== DATA EXTRACT ==
- Opening Delimiter -

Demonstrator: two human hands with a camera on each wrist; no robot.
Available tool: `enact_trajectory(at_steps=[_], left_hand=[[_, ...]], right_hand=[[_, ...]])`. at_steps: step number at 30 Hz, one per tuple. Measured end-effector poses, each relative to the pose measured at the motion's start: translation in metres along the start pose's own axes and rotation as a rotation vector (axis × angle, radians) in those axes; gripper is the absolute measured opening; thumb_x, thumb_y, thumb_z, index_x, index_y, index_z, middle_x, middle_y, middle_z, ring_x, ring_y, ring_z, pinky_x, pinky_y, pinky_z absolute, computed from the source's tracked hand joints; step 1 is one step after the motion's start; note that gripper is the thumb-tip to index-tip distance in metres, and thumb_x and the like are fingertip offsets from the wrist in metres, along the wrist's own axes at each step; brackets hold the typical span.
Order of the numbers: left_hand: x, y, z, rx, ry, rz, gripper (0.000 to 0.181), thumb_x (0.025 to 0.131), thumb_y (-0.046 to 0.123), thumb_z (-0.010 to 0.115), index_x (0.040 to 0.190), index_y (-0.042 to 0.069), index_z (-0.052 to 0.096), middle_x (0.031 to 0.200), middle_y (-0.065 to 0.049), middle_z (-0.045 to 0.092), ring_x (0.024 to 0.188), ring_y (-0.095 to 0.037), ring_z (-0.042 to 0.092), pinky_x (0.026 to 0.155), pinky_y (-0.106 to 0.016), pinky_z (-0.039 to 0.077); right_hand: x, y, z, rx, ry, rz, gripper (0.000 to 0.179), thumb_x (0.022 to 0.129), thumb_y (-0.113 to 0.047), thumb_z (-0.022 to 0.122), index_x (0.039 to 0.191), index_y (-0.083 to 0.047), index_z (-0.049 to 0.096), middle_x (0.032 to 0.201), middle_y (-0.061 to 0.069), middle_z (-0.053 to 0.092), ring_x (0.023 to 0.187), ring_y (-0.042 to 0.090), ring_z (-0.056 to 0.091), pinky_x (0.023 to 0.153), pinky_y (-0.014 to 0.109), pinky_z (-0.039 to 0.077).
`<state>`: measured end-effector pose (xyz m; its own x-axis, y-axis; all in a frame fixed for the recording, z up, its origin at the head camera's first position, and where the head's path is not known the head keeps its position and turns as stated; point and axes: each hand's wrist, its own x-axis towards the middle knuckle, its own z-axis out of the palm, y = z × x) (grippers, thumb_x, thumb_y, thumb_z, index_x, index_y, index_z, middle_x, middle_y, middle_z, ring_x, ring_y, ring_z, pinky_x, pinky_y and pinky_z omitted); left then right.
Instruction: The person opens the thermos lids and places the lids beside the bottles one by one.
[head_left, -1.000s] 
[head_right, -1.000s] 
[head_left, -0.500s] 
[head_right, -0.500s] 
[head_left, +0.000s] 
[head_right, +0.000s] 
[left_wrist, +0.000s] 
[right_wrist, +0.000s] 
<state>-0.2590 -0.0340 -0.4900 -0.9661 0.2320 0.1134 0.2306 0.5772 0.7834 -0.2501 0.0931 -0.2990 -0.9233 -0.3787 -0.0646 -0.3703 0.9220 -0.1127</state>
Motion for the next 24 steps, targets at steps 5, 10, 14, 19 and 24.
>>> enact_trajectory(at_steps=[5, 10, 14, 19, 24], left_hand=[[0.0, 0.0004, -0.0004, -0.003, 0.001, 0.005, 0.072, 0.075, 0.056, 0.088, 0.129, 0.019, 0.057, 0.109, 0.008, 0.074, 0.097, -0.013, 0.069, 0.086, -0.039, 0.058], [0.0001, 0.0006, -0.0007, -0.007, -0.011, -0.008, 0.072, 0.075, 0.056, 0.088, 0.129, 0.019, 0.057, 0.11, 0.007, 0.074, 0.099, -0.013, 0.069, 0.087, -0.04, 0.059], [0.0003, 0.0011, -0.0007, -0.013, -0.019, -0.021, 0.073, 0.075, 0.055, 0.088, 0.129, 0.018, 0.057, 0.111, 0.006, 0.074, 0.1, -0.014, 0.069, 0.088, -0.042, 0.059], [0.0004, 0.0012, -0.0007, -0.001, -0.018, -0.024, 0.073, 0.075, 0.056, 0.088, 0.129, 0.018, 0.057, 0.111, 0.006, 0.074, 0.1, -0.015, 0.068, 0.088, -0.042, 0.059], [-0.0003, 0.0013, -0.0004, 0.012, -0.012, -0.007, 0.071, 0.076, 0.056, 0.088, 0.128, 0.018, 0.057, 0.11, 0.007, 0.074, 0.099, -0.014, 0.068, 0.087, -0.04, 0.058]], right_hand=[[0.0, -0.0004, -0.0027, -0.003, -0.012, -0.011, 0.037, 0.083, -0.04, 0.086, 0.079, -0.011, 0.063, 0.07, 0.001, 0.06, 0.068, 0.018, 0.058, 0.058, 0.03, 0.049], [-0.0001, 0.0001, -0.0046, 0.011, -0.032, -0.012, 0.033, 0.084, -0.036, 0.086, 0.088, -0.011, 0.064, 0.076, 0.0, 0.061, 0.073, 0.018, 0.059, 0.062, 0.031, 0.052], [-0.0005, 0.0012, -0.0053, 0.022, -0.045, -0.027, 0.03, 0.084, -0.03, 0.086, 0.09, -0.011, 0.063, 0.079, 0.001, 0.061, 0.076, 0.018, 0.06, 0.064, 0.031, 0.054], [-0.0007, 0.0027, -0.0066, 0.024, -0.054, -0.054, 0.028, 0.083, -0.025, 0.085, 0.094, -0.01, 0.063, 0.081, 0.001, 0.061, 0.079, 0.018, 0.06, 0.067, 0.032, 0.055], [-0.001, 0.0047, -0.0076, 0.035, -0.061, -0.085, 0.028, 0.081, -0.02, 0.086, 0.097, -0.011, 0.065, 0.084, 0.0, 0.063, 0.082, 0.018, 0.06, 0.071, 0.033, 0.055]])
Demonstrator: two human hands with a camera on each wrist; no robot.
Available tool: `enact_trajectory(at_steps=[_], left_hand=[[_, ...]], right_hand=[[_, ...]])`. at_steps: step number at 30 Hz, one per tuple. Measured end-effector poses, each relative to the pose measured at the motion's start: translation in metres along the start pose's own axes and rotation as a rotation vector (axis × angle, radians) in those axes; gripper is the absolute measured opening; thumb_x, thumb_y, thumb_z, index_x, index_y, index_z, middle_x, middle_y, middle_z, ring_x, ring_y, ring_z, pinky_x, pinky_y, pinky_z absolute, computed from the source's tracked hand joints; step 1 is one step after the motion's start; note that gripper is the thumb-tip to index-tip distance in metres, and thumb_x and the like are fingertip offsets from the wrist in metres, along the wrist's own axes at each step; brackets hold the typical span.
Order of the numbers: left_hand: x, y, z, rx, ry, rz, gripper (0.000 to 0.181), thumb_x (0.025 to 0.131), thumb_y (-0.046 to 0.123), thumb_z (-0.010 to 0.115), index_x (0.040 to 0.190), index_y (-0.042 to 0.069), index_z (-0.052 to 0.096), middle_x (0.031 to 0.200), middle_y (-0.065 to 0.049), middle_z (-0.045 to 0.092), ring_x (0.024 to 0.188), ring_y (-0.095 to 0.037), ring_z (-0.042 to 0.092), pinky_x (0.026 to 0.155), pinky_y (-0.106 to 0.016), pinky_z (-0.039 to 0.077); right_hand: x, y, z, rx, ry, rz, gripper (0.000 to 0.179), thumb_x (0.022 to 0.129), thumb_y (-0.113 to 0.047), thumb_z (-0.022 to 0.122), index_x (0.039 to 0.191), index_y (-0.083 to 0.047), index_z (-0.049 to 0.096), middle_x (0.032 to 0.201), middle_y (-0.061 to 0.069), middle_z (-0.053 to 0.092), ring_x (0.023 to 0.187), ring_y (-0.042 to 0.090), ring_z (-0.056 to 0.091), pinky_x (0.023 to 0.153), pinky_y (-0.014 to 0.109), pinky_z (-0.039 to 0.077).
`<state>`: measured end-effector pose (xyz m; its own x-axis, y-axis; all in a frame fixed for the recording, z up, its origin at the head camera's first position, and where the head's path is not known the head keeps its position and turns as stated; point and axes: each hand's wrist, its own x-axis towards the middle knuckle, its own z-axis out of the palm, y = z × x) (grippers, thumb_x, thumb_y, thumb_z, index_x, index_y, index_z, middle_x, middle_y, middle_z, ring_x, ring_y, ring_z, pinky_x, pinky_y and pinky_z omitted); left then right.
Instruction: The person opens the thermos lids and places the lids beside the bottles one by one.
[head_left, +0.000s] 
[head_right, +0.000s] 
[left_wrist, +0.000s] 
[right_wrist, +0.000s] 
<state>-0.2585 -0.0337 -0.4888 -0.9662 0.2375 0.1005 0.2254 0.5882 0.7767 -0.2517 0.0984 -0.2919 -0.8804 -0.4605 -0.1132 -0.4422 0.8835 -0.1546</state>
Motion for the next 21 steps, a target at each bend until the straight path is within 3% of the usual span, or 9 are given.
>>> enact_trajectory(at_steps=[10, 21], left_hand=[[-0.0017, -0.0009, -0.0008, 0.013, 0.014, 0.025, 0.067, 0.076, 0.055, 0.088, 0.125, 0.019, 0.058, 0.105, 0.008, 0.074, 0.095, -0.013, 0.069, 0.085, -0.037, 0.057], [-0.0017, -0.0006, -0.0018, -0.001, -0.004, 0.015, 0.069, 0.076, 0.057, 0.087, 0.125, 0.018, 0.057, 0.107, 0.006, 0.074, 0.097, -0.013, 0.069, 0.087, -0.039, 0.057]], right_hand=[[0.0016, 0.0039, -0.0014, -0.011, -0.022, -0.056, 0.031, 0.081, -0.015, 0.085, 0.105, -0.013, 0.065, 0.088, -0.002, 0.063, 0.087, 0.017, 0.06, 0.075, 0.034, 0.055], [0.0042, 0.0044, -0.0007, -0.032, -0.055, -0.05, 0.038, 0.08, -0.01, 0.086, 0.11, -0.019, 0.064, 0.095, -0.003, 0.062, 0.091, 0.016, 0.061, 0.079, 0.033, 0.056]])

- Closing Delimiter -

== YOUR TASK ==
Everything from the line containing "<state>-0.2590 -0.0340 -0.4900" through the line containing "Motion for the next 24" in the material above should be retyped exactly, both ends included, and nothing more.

== YOUR RESPONSE ==
<state>-0.2590 -0.0340 -0.4900 -0.9661 0.2320 0.1134 0.2306 0.5772 0.7834 -0.2501 0.0931 -0.2990 -0.9233 -0.3787 -0.0646 -0.3703 0.9220 -0.1127</state>
Motion for the next 24 steps, targets at steps 5, 10, 14, 19 and 24.

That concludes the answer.